One day he got too close, and she turned back to him. You can read a person’s face in two seconds. One second. He could see that she wanted to be alone, and that she was puzzled by this intrusion. He knew he was being a foolish old man, and that she had errands to run. But she broke the silence, and he welcomed this kindness from the daughter.
“Can I ask you something, Mr. Henderson? Why do you leave the lights on in your house all night long?”
“I don’t know that I do,” he said.
“Oh. Okay.” She wanted to be helpful. “Maybe we sometimes do things we don’t know we’re doing. Or maybe I just got it wrong.”
]He spent the next days in the basement cleaning out the shelves. Garbage collection was only three days away. He packed up the expired batteries, rolling them in blankets so the garbage collectors wouldn’t be able to identify them. Batteries were considered household hazardous waste and were supposed to be dropped off at recycling centers. But Gerry didn’t care. He did the same with the electronics. And the near-empty paint cans that Caroline had taken such pains to select for their walls. He couldn’t quite bring himself to throwing out the VHS tapes. Not yet. He brought his tuxedo to the dry cleaners, holding it aloft on his bicycle with one hand so that it didn’t touch the dirty pavement.

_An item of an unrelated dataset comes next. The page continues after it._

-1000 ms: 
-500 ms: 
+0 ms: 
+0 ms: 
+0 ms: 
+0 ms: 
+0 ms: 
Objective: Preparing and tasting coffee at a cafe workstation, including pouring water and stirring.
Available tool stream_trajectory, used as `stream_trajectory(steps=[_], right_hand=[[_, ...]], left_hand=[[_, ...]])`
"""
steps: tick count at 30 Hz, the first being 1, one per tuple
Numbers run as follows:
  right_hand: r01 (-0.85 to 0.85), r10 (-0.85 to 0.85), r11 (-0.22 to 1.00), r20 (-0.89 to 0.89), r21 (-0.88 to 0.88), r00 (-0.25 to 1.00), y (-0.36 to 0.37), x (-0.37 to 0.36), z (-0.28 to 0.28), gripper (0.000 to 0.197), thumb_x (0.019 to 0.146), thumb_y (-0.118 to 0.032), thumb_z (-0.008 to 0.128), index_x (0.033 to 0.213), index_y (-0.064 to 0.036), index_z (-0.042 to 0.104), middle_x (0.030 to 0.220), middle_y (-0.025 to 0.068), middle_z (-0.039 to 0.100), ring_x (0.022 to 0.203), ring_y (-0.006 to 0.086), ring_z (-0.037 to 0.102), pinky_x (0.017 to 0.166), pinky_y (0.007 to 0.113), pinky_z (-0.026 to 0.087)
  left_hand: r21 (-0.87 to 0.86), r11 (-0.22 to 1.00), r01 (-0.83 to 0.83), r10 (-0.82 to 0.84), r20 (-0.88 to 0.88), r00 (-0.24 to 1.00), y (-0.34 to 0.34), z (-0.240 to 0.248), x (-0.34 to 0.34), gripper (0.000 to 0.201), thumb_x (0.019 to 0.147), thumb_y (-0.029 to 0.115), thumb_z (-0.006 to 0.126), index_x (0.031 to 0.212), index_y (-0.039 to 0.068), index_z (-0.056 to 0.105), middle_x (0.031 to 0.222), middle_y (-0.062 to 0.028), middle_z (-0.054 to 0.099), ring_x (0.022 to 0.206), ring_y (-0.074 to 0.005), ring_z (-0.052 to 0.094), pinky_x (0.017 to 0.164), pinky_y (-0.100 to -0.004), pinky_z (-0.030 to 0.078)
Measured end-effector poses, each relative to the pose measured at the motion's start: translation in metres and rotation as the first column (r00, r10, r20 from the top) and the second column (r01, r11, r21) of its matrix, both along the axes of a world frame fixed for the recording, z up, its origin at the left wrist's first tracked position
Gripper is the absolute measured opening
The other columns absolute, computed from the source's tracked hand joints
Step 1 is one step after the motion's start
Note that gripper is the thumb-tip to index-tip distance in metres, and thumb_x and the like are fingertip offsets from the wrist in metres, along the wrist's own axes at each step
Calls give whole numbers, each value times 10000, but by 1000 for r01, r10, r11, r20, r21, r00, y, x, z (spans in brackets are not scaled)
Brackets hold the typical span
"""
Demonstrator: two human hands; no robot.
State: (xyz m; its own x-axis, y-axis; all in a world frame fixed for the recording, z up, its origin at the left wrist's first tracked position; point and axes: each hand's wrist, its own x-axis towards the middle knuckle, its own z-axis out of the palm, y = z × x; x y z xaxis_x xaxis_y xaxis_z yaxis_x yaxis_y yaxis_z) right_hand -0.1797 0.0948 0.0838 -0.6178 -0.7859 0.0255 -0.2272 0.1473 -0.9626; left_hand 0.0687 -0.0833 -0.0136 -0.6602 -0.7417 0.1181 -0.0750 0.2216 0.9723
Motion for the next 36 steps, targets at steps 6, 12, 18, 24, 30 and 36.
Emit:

On garbage day, he waited by the bins. He could hear the garbage truck turning the corner. Beth appeared at the curb with her one, much smaller bin.
He had to ask. “Do you sing sometimes?”
The beautiful, broken young woman laughed quietly.
“I don’t know how to sing. I wish I could. People who can carry a note and kind of stop things with their voice, it’s like a superpower or something. Like they’re transmitting signals from heaven.”
He watched as the men emptied the bins. It brought him relief to know the things lining his basement were set to be destroyed.
That night he put on his crisp, clean tuxedo and went downstairs. We give in to pain and sorrow with so much more enthusiasm that we do joy, or hope. But the song returned to him, clearer than ever, and when it did, his hips began to move, so slowly that he wasn’t even aware of it.